# Asphalt shingles and Rock Salt ???



## shawneyboy (Feb 4, 2011)

I am just wondering if using rocksalt (tossing it on roof) will or can damage asphalt shingles?  Just don't wanna climb on it but wanna knock down some of the snow/ice build up.

Thanks in advance,

Shawn


----------



## JustWood (Feb 4, 2011)

I don't think it's so much the shingles as it is the potential corrosion of the nails.


----------



## steam man (Feb 4, 2011)

shawneyboy said:
			
		

> I am just wondering if using rocksalt (tossing it on roof) will or can damage asphalt shingles?  Just don't wanna climb on it but wanna knock down some of the snow/ice build up.
> 
> Thanks in advance,
> 
> Shawn



I hate to say it but I did that once and what a mess I had. I was just reading an article (I think it was on ehow.com) that talked about using 2 other products besides rock salt. See if you can locate the article.


----------



## shawneyboy (Feb 4, 2011)

TY for the replies, I will NOT use rock salt,  off to find another solution.....

Shawn


----------



## woodgeek (Feb 4, 2011)

I have used my CaCl2 ice melter on ice dams--a bunch in one area to breach the dam, not distributed over the whole roof.  Now I will worry about nails....


----------



## firefighterjake (Feb 4, 2011)

I have done and continue to use rock salt to get rid of ice dams . . . haven't noticed any issues in the 15 or so years I have been at this home.


----------



## Hogwildz (Feb 6, 2011)

If the nails are properly installed, they should not be exposed anyway. The only nails exposed on a properly shingled roof are the couple in the last piece of ridge cap, and maybe a couple at the bottom of each pipe flashing. Which all should have a sealant applied over those nail heads. But we all know some things are not as they should always be.
The sale may oxidize and eat through your aluminum gutters also.


----------



## maverick06 (Feb 6, 2011)

Its not a great idea due to the reasons stated above. But its WAY better than water getting in through a ice dam. 

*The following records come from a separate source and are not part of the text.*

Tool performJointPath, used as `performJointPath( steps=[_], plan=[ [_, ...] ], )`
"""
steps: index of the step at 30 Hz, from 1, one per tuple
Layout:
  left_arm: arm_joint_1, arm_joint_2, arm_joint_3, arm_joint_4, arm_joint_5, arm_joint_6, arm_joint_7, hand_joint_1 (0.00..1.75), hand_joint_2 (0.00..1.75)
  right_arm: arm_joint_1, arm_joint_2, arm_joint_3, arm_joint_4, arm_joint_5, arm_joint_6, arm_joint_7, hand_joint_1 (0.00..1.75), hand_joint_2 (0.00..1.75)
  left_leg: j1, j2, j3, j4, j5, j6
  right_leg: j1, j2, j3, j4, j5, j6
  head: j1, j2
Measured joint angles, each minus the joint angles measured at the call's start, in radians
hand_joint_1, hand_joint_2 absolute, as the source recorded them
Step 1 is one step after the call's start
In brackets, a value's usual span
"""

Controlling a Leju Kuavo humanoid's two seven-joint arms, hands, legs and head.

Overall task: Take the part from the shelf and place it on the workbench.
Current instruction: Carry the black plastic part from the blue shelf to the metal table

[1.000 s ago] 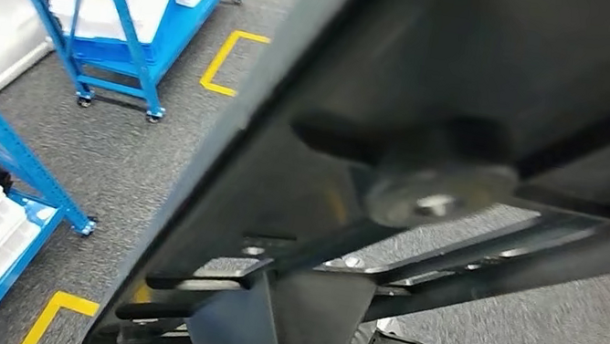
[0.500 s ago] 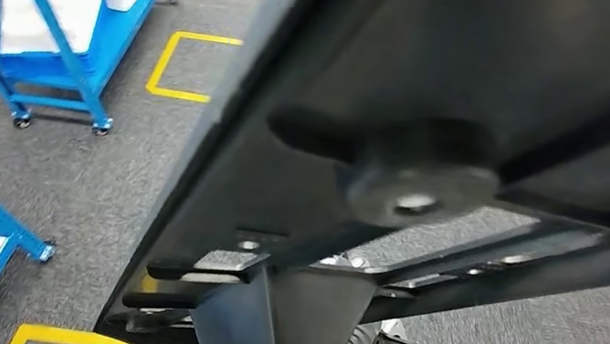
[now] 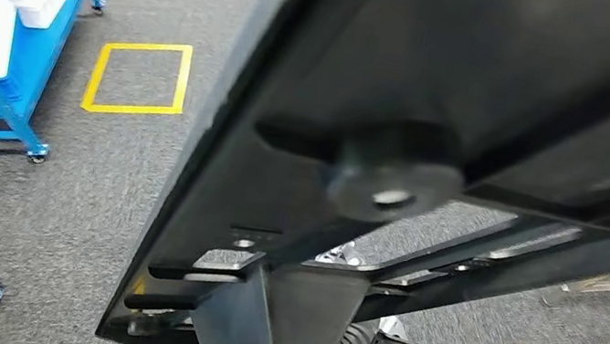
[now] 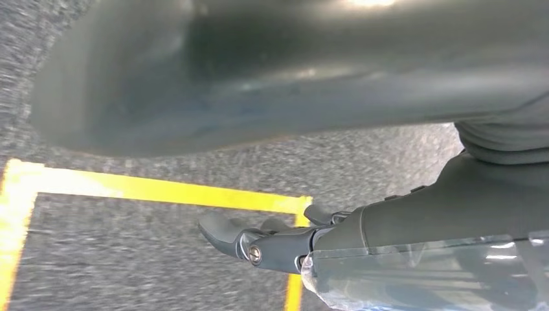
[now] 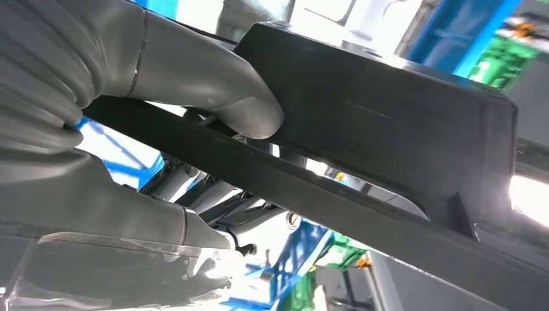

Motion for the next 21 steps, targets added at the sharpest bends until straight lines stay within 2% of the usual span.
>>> performJointPath(
  steps=[1, 3, 4, 5, 7, 8, 9, 10, 11, 12, 14, 15, 16, 18, 20, 21],
  plan=[
    [0.000, -0.001, 0.001, 0.000, 0.002, 0.000, -0.004, 0.00, 0.00, -0.004, -0.001, 0.000, 0.002, 0.004, -0.004, 0.000, 1.75, 1.75, -0.002, -0.005, 0.003, -0.008, -0.004, 0.004, -0.001, 0.010, -0.004, 0.000, 0.003, 0.007, 0.000, 0.000],
    [-0.003, -0.004, 0.003, 0.000, 0.004, -0.001, -0.010, 0.00, 0.00, -0.008, -0.003, 0.001, 0.006, 0.009, -0.011, 0.000, 1.75, 1.75, -0.002, 0.013, 0.005, -0.015, 0.002, 0.016, -0.004, 0.023, -0.010, -0.002, 0.007, 0.021, 0.000, 0.000],
    [-0.005, -0.005, 0.003, 0.000, 0.005, -0.002, -0.015, 0.00, 0.00, -0.010, -0.005, 0.001, 0.008, 0.009, -0.013, 0.000, 1.75, 1.75, -0.001, 0.023, 0.006, -0.018, 0.005, 0.023, -0.003, 0.010, -0.016, 0.008, 0.000, 0.026, 0.000, 0.000],
    [-0.006, -0.007, 0.003, 0.000, 0.007, -0.005, -0.020, 0.00, 0.00, -0.013, -0.006, 0.001, 0.010, 0.010, -0.015, 0.000, 1.75, 1.75, 0.000, 0.035, 0.007, -0.023, 0.009, 0.030, -0.001, -0.013, -0.030, 0.037, -0.018, 0.030, 0.000, 0.000],
    [-0.004, -0.008, 0.005, 0.000, 0.012, -0.011, -0.032, 0.00, 0.00, -0.019, -0.008, 0.001, 0.020, 0.014, -0.021, 0.000, 1.75, 1.75, -0.003, 0.060, 0.008, -0.025, 0.010, 0.038, -0.001, -0.070, -0.086, 0.152, -0.078, 0.035, 0.000, 0.000],
    [-0.002, -0.008, 0.007, 0.000, 0.013, -0.014, -0.036, 0.00, 0.00, -0.020, -0.009, 0.001, 0.027, 0.020, -0.027, 0.000, 1.75, 1.75, -0.006, 0.074, 0.008, -0.025, 0.009, 0.040, -0.003, -0.085, -0.119, 0.219, -0.105, 0.038, 0.000, 0.000],
    [-0.001, -0.009, 0.008, 0.000, 0.014, -0.017, -0.038, 0.00, 0.00, -0.020, -0.010, 0.001, 0.036, 0.027, -0.034, 0.000, 1.75, 1.75, -0.008, 0.087, 0.007, -0.025, 0.008, 0.041, -0.004, -0.092, -0.142, 0.267, -0.119, 0.040, 0.000, 0.000],
    [-0.001, -0.009, 0.009, 0.000, 0.013, -0.018, -0.039, 0.00, 0.00, -0.020, -0.012, 0.002, 0.045, 0.035, -0.043, 0.000, 1.75, 1.75, -0.010, 0.100, 0.007, -0.025, 0.007, 0.042, -0.005, -0.096, -0.149, 0.280, -0.115, 0.041, 0.000, 0.000],
    [-0.002, -0.009, 0.009, 0.000, 0.012, -0.019, -0.038, 0.00, 0.00, -0.021, -0.014, 0.002, 0.053, 0.041, -0.050, 0.000, 1.75, 1.75, -0.011, 0.111, 0.008, -0.025, 0.006, 0.041, -0.006, -0.101, -0.133, 0.251, -0.093, 0.040, 0.000, 0.000],
    [-0.003, -0.010, 0.010, 0.000, 0.010, -0.020, -0.037, 0.00, 0.00, -0.021, -0.015, 0.002, 0.061, 0.046, -0.056, 0.000, 1.75, 1.75, -0.012, 0.121, 0.011, -0.024, 0.004, 0.040, -0.005, -0.112, -0.097, 0.186, -0.060, 0.036, 0.000, 0.000],
    [-0.004, -0.014, 0.010, 0.000, 0.007, -0.026, -0.038, 0.00, 0.00, -0.027, -0.016, 0.003, 0.075, 0.053, -0.065, 0.000, 1.75, 1.75, -0.015, 0.138, 0.016, -0.024, -0.001, 0.033, 0.003, -0.152, -0.022, 0.046, -0.014, 0.024, 0.000, 0.000],
    [-0.005, -0.015, 0.010, 0.000, 0.006, -0.030, -0.039, 0.00, 0.00, -0.031, -0.016, 0.004, 0.083, 0.056, -0.067, 0.000, 1.75, 1.75, -0.017, 0.145, 0.018, -0.023, -0.003, 0.029, 0.008, -0.165, -0.002, 0.007, -0.006, 0.019, 0.000, 0.000],
    [-0.005, -0.016, 0.010, 0.000, 0.006, -0.033, -0.040, 0.00, 0.00, -0.035, -0.016, 0.004, 0.090, 0.058, -0.067, 0.000, 1.75, 1.75, -0.019, 0.153, 0.019, -0.023, -0.005, 0.024, 0.013, -0.169, 0.003, -0.006, -0.007, 0.014, 0.000, 0.000],
    [-0.007, -0.019, 0.010, 0.000, 0.006, -0.035, -0.046, 0.00, 0.00, -0.039, -0.016, 0.005, 0.104, 0.059, -0.067, 0.000, 1.75, 1.75, -0.019, 0.165, 0.023, -0.024, -0.009, 0.014, 0.014, -0.148, 0.003, -0.011, -0.002, 0.005, 0.000, 0.000],
    [-0.008, -0.022, 0.010, 0.000, 0.008, -0.037, -0.055, 0.00, 0.00, -0.045, -0.016, 0.007, 0.115, 0.060, -0.067, 0.000, 1.75, 1.75, -0.015, 0.135, 0.016, 0.005, -0.035, 0.005, 0.008, -0.129, 0.006, -0.020, 0.004, -0.007, 0.000, 0.000],
    [-0.008, -0.023, 0.010, 0.000, 0.008, -0.037, -0.059, 0.00, 0.00, -0.050, -0.016, 0.008, 0.121, 0.060, -0.067, 0.000, 1.75, 1.75, -0.013, 0.110, -0.003, 0.050, -0.063, 0.001, 0.005, -0.119, 0.008, -0.024, 0.006, -0.012, 0.000, 0.000]
  ],
)
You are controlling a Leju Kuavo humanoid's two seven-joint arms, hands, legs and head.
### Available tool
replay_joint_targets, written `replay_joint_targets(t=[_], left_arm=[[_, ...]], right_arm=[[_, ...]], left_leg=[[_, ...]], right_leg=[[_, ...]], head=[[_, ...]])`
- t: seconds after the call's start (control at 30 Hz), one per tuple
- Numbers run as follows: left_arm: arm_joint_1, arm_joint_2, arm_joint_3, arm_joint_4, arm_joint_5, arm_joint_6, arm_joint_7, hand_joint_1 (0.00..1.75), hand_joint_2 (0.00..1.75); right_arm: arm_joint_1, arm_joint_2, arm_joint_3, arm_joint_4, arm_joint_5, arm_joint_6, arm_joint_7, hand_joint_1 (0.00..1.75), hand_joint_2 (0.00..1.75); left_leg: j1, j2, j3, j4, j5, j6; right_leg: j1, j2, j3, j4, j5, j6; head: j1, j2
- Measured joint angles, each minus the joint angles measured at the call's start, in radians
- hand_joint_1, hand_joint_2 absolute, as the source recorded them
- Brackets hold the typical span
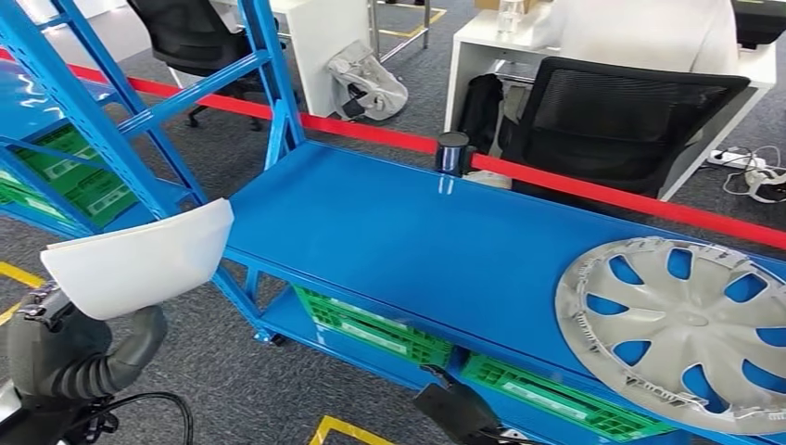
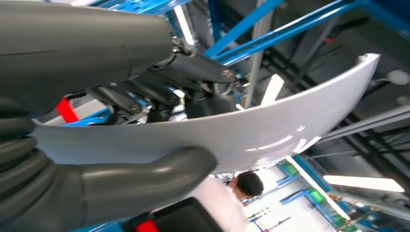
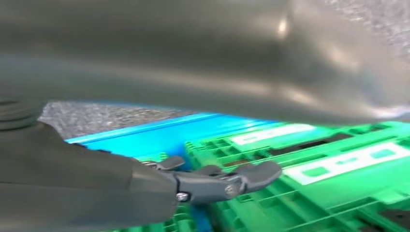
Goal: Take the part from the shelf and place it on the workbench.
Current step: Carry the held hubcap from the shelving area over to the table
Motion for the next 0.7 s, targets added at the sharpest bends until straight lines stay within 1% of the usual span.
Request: replay_joint_targets(t=[0.03,0.07,0.1,0.13,0.17,0.2,0.23,0.27,0.3,0.33,0.37,0.4,0.43,0.47,0.53,0.7], left_arm=[[0.006,0.0,0.002,-0.006,0.0,0.001,0.0,1.75,1.75],[0.011,0.0,0.005,-0.011,0.0,0.002,0.0,1.75,1.75],[0.014,0.0,0.006,-0.015,0.0,0.002,-0.001,1.75,1.75],[0.016,0.0,0.007,-0.017,0.0,0.002,-0.001,1.75,1.75],[0.017,0.0,0.007,-0.018,-0.002,0.002,-0.002,1.75,1.75],[0.019,0.0,0.006,-0.018,-0.005,0.002,-0.002,1.75,1.75],[0.021,0.0,0.006,-0.018,-0.008,0.002,-0.002,1.75,1.75],[0.022,0.0,0.006,-0.017,-0.012,0.002,-0.002,1.75,1.75],[0.022,0.001,0.006,-0.016,-0.016,0.002,-0.002,1.75,1.75],[0.022,0.001,0.006,-0.016,-0.019,0.002,-0.002,1.75,1.75],[0.022,0.001,0.006,-0.017,-0.024,0.002,-0.004,1.75,1.75],[0.021,0.001,0.006,-0.018,-0.027,0.002,-0.005,1.75,1.75],[0.02,0.001,0.006,-0.02,-0.031,0.002,-0.007,1.75,1.75],[0.02,0.002,0.006,-0.021,-0.034,0.002,-0.009,1.75,1.75],[0.018,0.002,0.006,-0.021,-0.039,0.002,-0.01,1.75,1.75],[0.015,0.003,0.004,-0.022,-0.04,0.0,-0.01,1.75,1.75]], right_arm=[[-0.002,0.0,0.001,0.0,0.0,0.0,0.0,0.0,0.0],[-0.005,0.001,0.001,0.0,0.001,0.001,0.0,0.0,0.0],[-0.007,0.002,0.002,0.0,0.001,0.002,0.0,0.0,0.0],[-0.007,0.002,0.002,0.001,0.0,0.003,0.0,0.0,0.0],[-0.006,0.002,0.002,0.002,-0.002,0.005,0.0,0.0,0.0],[-0.004,0.002,0.003,0.003,-0.006,0.006,0.0,0.0,0.0],[-0.003,0.001,0.003,0.005,-0.01,0.007,-0.001,0.0,0.0],[-0.003,0.001,0.003,0.006,-0.015,0.009,-0.004,0.0,0.0],[-0.003,0.001,0.003,0.007,-0.018,0.01,-0.008,0.0,0.0],[-0.004,0.001,0.003,0.008,-0.02,0.01,-0.013,0.0,0.0],[-0.004,0.002,0.003,0.008,-0.021,0.01,-0.018,0.0,0.0],[-0.005,0.002,0.003,0.008,-0.022,0.009,-0.021,0.0,0.0],[-0.005,0.003,0.003,0.008,-0.022,0.007,-0.022,0.0,0.0],[-0.005,0.003,0.002,0.008,-0.023,0.006,-0.022,0.0,0.0],[-0.002,0.003,0.002,0.008,-0.027,0.003,-0.02,0.0,0.0],[0.001,0.003,0.002,0.008,-0.031,-0.003,-0.018,0.0,0.0]], left_leg=[[0.001,0.006,-0.002,0.001,-0.001,-0.006],[0.0,0.025,-0.009,0.013,-0.009,-0.012],[-0.001,0.052,-0.023,0.043,-0.028,-0.018],[-0.001,0.085,-0.047,0.095,-0.057,-0.022],[-0.001,0.106,-0.079,0.161,-0.091,-0.026],[0.0,0.116,-0.11,0.226,-0.12,-0.029],[0.002,0.12,-0.131,0.271,-0.133,-0.031],[0.003,0.122,-0.132,0.279,-0.128,-0.032],[0.003,0.124,-0.113,0.248,-0.104,-0.031],[0.003,0.127,-0.075,0.181,-0.071,-0.028],[0.001,0.133,-0.034,0.106,-0.045,-0.023],[-0.001,0.139,-0.001,0.045,-0.026,-0.017],[-0.002,0.143,0.021,0.006,-0.016,-0.013],[-0.003,0.145,0.027,-0.008,-0.017,-0.01],[-0.004,0.142,0.029,-0.009,-0.014,-0.007],[-0.006,0.142,0.028,-0.008,-0.016,0.003]], right_leg=[[0.0,-0.01,0.001,-0.003,0.002,-0.007],[0.0,-0.02,0.003,-0.007,0.004,-0.014],[-0.001,-0.032,0.005,-0.01,0.006,-0.02],[-0.001,-0.043,0.006,-0.012,0.006,-0.025],[0.0,-0.054,0.006,-0.012,0.005,-0.028],[0.001,-0.065,0.005,-0.012,0.004,-0.029],[0.002,-0.074,0.005,-0.011,0.003,-0.03],[0.002,-0.082,0.005,-0.011,0.003,-0.03],[0.003,-0.087,0.005,-0.011,0.002,-0.029],[0.003,-0.091,0.007,-0.011,0.002,-0.028],[0.004,-0.094,0.008,-0.01,0.001,-0.026],[0.006,-0.095,0.009,-0.009,0.0,-0.023],[0.009,-0.095,0.009,-0.008,-0.003,-0.022],[0.012,-0.095,0.009,-0.007,-0.005,-0.021],[0.013,-0.094,0.01,-0.007,-0.004,-0.018],[0.012,-0.094,0.014,-0.018,0.003,-0.007]], head=[[0.0,0.0],[-0.001,0.0],[-0.002,0.0],[-0.004,0.0],[-0.005,0.0],[-0.005,0.0],[-0.005,0.0],[-0.005,0.0],[-0.005,0.0],[-0.005,0.0],[-0.005,0.0],[-0.005,0.0],[-0.005,0.0],[-0.004,0.0],[-0.004,0.0],[-0.004,0.0]])
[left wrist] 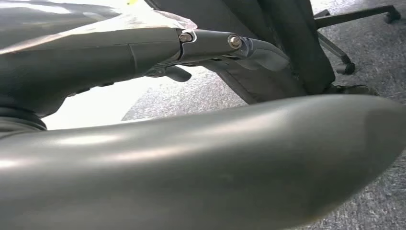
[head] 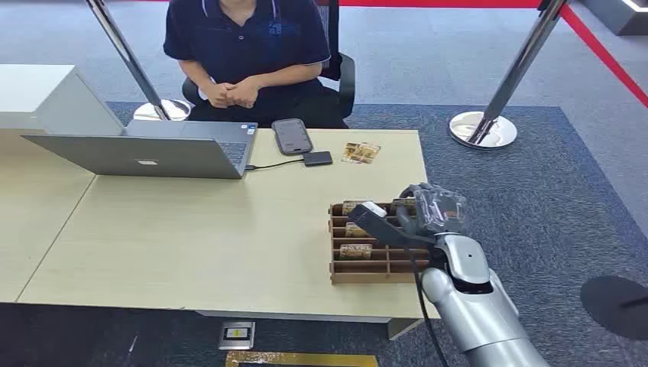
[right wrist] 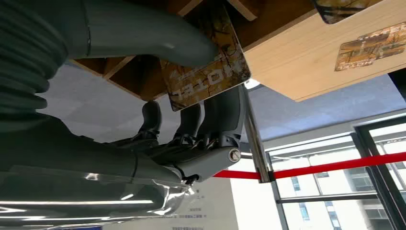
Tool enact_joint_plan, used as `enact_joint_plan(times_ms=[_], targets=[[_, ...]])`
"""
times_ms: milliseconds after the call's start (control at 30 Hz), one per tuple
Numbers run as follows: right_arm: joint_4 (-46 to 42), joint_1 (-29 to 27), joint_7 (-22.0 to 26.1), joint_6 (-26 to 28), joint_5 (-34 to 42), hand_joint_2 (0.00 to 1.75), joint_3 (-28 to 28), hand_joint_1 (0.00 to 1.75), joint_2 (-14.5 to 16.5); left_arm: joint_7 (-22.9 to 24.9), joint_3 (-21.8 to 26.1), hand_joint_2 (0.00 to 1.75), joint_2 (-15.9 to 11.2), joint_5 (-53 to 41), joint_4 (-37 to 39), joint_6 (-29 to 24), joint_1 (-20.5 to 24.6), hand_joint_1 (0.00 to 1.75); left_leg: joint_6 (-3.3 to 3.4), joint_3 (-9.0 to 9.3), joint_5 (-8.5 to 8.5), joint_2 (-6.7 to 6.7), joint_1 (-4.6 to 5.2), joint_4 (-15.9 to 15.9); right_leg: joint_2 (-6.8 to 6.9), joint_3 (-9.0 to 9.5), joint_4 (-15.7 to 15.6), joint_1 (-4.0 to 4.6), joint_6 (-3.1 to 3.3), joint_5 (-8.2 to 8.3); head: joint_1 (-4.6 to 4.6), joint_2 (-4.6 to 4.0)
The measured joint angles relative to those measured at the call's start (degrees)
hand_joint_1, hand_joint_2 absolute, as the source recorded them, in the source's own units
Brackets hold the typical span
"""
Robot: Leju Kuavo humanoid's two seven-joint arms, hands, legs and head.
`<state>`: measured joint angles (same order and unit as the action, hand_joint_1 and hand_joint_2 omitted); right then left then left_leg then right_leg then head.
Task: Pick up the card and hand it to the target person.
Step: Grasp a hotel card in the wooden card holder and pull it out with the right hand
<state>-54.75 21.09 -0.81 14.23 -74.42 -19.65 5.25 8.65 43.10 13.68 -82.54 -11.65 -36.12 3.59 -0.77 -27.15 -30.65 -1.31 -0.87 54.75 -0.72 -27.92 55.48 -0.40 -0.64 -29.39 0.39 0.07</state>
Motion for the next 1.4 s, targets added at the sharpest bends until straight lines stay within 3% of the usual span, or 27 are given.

Guess you are corroded if you do and dam-ed if you dont!


----------



## fishingpol (Feb 6, 2011)

Calcium chloride pellets.  Shovel the problem areas or clear with roof rake.  Make a line perpindicular to the gutter going up the roof 3 feet or so.  Space them every 3-4- feet.  I have a low pitch roof with Grace ice and water shield with asphalt shingles.  I shoveled it yesterday and made calc chlor lines through the ice dam and it drained off in no time.  You can hear it crackling and melting through the ice.  I did it before it started to rain too.  With the rain and snow, it eventually dissipates away.  The stuff is not cheap, but cheaper than repairing and painting the ceiling or an insurance claim.


----------



## AilleXWest (Feb 6, 2011)

Can you get up there with a hose full of hot water and clean out a few spots for the water to come out? I know I have done that in the past with a tea pot full of hot water and just kept poring more and more on till I had a spot for the water to come off.
Anna Maire


----------